この本は、1917年にウェーバーが行った講義が元になっています。1917年といえば、第一次世界大戦終結し、ドイツが敗戦国として疲弊していた頃になります。そんな苦しい時代の若者に対してウェーバーの行った講義というのは、ひょっとすると感染症が蔓延し、人々が疲弊している現代にも、何かつながるものがあるかもしれません。

 

講義が元になっているので、読んでみると分かりますが、具体例が入っていて丁寧な一方で、議論が行ったり来たりして、若干分かりにくいところもありますし、内容も多岐にわたっています。

さて、これは読書メモなので、中身の要約をしてもどうしようもないので、(そもそもそんなものは記したところで忘れてしまって意味がないので)面白いなと思った断片を紹介します。

 

まず、ウェーバーは、学問に価値があることは、全ての学問の前提である、としています。

 科学に関する知識があれば、技術的な目的ー生活を便利にするとかの目的ーを達成できるから、科学的法則は知る価値があるというだけではありません。むしろ、学問を仕事とする人は、学問自体のためにそれを知る価値があると考えるのです。
 しかし、この前提を論証することも全くできません。(中略)それは不問に付されたのです。(p.59)

その上で、ウェーバーは学問をすることは、「誠実」になることであると主張します。

 私たちは、価値の問題を追究すればするほど、明確な目的がわからなくなる。と同時に、ここで初めて私たちは、学問が明噺さに仕えるために成し遂げる最後の貢献は何か、つまり学問の限界とは何かという点にたどり着くのです。
 私たち教員はみなさんに以下のように言うことができるし、また言わなければなりません。すなわち、ある究極の世界観から見て根本的な立場からーその立場は一種類かもしれないし、何種類かあるかもしれませんが、しかし決してまったく別の立場ではない、そういう立場から、ある実践的な態度が、つまり「誠実さ」が導き出されるのだ、ということです。(p.86-87)

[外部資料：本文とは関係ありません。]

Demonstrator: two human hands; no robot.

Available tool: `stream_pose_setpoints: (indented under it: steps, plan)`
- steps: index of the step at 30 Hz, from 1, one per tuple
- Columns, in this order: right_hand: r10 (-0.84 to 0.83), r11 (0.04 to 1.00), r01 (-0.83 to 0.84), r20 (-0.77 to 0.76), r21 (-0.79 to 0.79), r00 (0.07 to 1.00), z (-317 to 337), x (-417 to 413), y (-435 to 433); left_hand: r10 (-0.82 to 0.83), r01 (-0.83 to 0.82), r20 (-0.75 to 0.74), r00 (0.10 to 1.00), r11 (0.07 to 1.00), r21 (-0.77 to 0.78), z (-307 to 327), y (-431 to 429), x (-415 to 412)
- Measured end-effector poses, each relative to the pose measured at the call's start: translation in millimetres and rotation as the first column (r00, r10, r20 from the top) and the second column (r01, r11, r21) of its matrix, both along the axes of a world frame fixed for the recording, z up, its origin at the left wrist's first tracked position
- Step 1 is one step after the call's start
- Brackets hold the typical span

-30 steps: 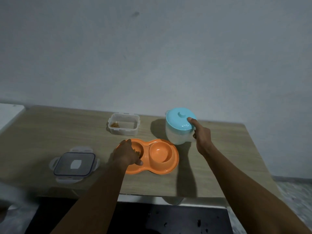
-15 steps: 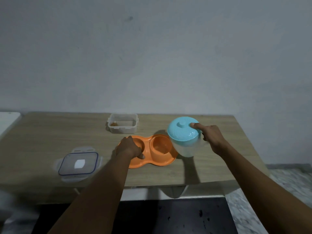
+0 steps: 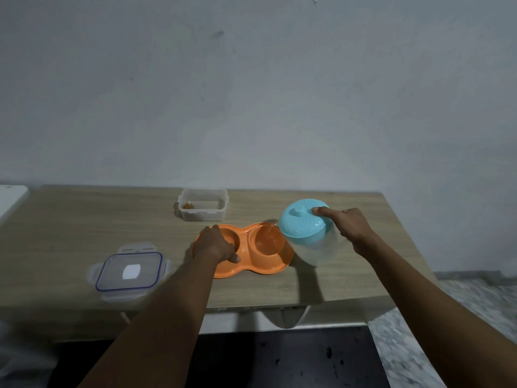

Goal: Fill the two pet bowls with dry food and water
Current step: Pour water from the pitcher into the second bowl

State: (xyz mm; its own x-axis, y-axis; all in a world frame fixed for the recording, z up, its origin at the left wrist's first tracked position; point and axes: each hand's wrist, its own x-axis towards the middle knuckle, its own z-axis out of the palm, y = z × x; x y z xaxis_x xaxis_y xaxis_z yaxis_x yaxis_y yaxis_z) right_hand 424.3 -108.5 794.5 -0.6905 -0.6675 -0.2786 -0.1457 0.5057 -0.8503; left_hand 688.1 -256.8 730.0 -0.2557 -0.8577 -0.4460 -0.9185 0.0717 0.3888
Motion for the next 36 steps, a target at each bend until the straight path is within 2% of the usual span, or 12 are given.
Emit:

そして、その姿勢を学ぶことこそが、学問を学ぶ意味ではないか、と学生に問いかけるのです。

 学問は少なくともそういうあなたたちに貢献できます。哲学科や、その他の学科でも、本質的に哲学的で原理的な叙述をするときは、こういう貢献を目指しています。そして、私たち教員がその任務をわきまえているなら、もちろんそれがここでは前提にされざるを得ませんが、私たちは学生のみなさんに対して、自分自身の行動の意味について責任を負えと言うことができるし、少なくともみなさんが責任を負える人間になることを助けることができるのです。
 そんなことは自分の純粋に個人的な生き方にとっては非常につまらないことだ、とは私には思えません。もしある教員が学生にこういう貢献ができたなら、その教員は倫理的な力に仕えているのであり、明断さと責任感を学生に作り出すという義務を果たしているのだと私は言いたい。(p.88)

最後にウェーバーは、戦後の苦しい立場にあり、宗教的なものに縋り付こうとする若者に対し、以下のように警鐘を鳴らします。

 今の若者は主知主義を憎む立場をとっている、しかし、たいていは、とっていると自惚れているだけです。
 だから彼らに対しては、次の警句が当てはまるでしょう。「考えてみろ。悪魔は年をとっている。だから悪魔を理解したいなら、おまえも年をとれ」。
 この言葉が意味するのは単に年齢のことではありませんよ。そうではなくて、もし主知主義という悪魔を前にして、悪魔を自分の意のままに動かしたいと思ったら、今の若者がそうしがちであるように、その悪魔から逃げることは許されない、むしろ悪魔の力と限界を知るためには、悪魔のやり方を一度とことん最後まで見抜いておかなければならないという意味なのです。(p.90)

みなさんにできることはただ 一つ、この決定的な事実を知ることです。つまり、わが国の、最も若い世代の非常に多くが憧れている予言者などというものは、教室にはいない、また今後、予言者が、重い資意味を持って若者の前に生き生きと立ち現れることも絶対ないということです。(p.93)

 ぼくもそうですが、人間が何か苦しい立場にいるとき、何かを信ずることによって、その逆風を乗り切ろうとします。それは、超自然的なものを信仰することであったり、何かを敵対視することであったり、様々です。それはいつの世も変わらず、現代社会にも通ずるもの、ひいてはコロナ問題に直面する我々にも当てはまるのではないでしょうか。何か縋るように「似非科学」にたどり着いてしまったり、ネット上で特定の人を誹謗中傷をしてみたり、それらは、決して救いにはなりません。

学問を学ぶことの意味。これから大学で学ぶぼくにとって、大切なものであると同時に、ずっと向き合っていかなければならないこと。そんな貴重な断片に触れた一冊でした。